### [WHAT YOU ARE ASKED TO DO]
For the listing below, output exactly the lines from the line with "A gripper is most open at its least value" up to and including the line with "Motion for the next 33", and no other lines.

### [SUPPLIED MATERIAL]
· · · ·

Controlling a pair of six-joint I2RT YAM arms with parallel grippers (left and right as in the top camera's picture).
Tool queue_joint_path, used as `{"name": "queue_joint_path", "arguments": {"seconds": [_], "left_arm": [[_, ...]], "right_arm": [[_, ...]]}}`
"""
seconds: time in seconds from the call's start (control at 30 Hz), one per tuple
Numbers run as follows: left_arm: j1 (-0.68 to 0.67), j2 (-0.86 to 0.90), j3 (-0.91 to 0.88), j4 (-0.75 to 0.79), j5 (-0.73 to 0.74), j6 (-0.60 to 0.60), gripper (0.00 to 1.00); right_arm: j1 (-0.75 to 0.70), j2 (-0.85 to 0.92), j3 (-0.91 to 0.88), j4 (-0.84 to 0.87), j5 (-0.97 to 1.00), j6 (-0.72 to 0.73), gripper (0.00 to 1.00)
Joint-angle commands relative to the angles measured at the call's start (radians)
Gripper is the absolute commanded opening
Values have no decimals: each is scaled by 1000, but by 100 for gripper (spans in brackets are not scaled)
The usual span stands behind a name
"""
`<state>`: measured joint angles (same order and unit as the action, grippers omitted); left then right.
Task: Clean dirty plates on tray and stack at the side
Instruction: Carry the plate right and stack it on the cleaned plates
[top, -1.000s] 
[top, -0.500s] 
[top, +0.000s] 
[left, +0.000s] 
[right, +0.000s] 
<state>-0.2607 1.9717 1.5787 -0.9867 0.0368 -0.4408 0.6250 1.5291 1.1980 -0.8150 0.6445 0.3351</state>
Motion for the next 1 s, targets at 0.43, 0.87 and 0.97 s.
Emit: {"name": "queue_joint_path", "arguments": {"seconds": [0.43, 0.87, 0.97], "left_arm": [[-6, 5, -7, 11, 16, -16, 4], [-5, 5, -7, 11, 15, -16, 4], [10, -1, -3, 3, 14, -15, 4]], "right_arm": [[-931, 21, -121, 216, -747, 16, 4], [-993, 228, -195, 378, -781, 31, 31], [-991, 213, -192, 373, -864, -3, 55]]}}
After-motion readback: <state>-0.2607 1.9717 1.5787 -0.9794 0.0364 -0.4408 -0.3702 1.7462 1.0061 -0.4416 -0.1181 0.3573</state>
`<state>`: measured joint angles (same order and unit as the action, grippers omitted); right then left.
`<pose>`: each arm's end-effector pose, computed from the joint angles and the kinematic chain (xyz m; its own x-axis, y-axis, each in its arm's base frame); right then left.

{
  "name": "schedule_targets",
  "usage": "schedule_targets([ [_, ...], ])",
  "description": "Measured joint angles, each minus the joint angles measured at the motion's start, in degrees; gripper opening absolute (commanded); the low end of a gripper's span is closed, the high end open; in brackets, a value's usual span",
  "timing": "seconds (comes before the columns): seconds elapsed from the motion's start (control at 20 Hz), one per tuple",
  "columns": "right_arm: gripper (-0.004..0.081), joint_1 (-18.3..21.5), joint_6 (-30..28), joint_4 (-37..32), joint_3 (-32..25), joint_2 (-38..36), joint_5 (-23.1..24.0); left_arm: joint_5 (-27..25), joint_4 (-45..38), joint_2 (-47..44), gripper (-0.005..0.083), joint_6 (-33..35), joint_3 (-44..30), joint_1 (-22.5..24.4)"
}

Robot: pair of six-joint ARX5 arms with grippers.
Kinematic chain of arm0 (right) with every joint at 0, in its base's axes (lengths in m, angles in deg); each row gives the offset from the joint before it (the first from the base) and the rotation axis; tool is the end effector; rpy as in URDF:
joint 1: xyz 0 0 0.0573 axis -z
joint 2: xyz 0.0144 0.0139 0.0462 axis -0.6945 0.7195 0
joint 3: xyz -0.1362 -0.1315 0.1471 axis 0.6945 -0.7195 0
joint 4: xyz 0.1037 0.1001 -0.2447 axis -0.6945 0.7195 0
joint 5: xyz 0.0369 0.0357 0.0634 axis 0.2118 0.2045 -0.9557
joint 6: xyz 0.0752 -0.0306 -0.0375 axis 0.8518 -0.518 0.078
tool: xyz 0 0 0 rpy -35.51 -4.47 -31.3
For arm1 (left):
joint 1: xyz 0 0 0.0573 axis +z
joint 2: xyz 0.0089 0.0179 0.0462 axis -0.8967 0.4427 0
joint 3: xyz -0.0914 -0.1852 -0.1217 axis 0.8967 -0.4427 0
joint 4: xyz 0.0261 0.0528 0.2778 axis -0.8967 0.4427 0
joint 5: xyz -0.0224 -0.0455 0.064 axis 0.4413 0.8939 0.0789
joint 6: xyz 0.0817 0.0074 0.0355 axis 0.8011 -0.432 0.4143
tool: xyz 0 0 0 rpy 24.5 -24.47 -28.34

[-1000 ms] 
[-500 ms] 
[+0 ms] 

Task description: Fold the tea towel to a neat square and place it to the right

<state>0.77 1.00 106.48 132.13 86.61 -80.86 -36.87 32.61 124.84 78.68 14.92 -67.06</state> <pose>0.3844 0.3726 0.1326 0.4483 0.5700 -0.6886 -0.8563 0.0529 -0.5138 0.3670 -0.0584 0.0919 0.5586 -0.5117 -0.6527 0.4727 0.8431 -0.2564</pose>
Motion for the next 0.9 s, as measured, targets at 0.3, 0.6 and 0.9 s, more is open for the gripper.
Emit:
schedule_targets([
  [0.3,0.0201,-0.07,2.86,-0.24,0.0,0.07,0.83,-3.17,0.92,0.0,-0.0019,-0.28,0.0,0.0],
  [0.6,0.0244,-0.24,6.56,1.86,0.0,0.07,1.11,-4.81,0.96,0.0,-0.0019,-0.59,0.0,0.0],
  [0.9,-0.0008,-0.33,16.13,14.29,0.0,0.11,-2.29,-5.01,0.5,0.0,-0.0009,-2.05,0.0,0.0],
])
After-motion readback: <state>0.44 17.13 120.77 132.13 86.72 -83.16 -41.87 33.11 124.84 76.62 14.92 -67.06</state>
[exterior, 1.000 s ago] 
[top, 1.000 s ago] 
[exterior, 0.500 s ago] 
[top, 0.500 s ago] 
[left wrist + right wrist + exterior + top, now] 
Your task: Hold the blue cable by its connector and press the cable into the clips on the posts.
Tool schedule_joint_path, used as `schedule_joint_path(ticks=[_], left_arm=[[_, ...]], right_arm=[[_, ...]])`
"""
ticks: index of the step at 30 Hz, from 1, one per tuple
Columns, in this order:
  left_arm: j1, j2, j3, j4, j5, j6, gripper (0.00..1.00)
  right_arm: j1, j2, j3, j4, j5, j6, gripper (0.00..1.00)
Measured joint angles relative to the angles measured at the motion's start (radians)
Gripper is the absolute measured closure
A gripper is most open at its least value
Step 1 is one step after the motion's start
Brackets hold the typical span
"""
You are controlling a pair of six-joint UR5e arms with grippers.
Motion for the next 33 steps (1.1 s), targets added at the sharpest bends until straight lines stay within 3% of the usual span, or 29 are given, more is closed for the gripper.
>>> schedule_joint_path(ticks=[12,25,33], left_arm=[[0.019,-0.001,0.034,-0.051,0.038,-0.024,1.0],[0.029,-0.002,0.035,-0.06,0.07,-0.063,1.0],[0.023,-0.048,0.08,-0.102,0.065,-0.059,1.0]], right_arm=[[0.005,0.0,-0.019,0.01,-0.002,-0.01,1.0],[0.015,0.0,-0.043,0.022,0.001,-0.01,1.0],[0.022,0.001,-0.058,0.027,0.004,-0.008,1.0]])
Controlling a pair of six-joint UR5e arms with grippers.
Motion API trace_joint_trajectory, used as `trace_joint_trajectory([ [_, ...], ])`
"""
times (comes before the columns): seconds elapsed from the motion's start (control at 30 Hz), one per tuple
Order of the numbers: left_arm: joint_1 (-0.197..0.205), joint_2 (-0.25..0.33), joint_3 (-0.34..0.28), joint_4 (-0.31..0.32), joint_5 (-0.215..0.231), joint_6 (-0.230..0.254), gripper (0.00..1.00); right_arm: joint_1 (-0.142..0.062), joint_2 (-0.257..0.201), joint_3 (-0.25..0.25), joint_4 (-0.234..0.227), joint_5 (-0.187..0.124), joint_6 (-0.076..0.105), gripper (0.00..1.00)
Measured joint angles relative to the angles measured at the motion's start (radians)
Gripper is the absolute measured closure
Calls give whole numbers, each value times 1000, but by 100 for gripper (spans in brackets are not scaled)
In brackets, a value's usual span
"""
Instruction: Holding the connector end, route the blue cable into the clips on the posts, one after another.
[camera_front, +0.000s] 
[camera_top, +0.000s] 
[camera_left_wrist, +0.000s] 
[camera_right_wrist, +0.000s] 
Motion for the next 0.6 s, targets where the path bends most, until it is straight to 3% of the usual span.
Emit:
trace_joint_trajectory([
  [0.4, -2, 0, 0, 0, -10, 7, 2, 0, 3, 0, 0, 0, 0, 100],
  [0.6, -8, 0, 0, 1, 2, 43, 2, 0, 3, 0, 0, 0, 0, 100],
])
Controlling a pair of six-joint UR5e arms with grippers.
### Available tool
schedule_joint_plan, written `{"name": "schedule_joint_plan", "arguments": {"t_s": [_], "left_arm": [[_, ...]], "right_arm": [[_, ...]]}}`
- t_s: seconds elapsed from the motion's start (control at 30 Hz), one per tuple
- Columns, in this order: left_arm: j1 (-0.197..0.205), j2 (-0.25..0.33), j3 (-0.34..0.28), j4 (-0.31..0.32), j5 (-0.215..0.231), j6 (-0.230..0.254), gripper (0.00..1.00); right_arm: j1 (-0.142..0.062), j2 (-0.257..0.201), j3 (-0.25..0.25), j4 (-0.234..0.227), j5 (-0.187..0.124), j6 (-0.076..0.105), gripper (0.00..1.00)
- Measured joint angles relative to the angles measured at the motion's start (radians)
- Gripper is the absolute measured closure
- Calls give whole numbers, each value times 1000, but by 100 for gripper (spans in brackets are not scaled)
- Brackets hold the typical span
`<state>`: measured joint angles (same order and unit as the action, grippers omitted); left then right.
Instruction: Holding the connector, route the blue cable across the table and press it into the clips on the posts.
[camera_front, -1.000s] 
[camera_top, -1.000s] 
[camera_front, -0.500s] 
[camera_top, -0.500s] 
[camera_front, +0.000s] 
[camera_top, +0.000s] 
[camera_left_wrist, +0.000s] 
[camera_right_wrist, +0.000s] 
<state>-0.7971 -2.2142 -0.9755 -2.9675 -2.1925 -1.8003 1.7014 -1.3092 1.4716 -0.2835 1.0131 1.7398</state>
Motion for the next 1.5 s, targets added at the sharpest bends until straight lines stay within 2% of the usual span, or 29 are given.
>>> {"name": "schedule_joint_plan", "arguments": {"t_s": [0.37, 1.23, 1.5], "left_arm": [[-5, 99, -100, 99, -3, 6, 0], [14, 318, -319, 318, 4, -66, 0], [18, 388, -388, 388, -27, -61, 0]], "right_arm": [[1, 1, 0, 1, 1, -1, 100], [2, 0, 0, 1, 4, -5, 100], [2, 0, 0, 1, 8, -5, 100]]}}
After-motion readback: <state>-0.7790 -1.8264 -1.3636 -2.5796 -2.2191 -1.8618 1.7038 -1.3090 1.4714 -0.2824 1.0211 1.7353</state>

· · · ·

### [ANSWER AREA]
A gripper is most open at its least value
Step 1 is one step after the motion's start
Brackets hold the typical span
"""
You are controlling a pair of six-joint UR5e arms with grippers.
Motion for the next 33 steps (1.1 s), targets added at the sharpest bends until straight lines stay within 3% of the usual span, or 29 are given, more is closed for the gripper.

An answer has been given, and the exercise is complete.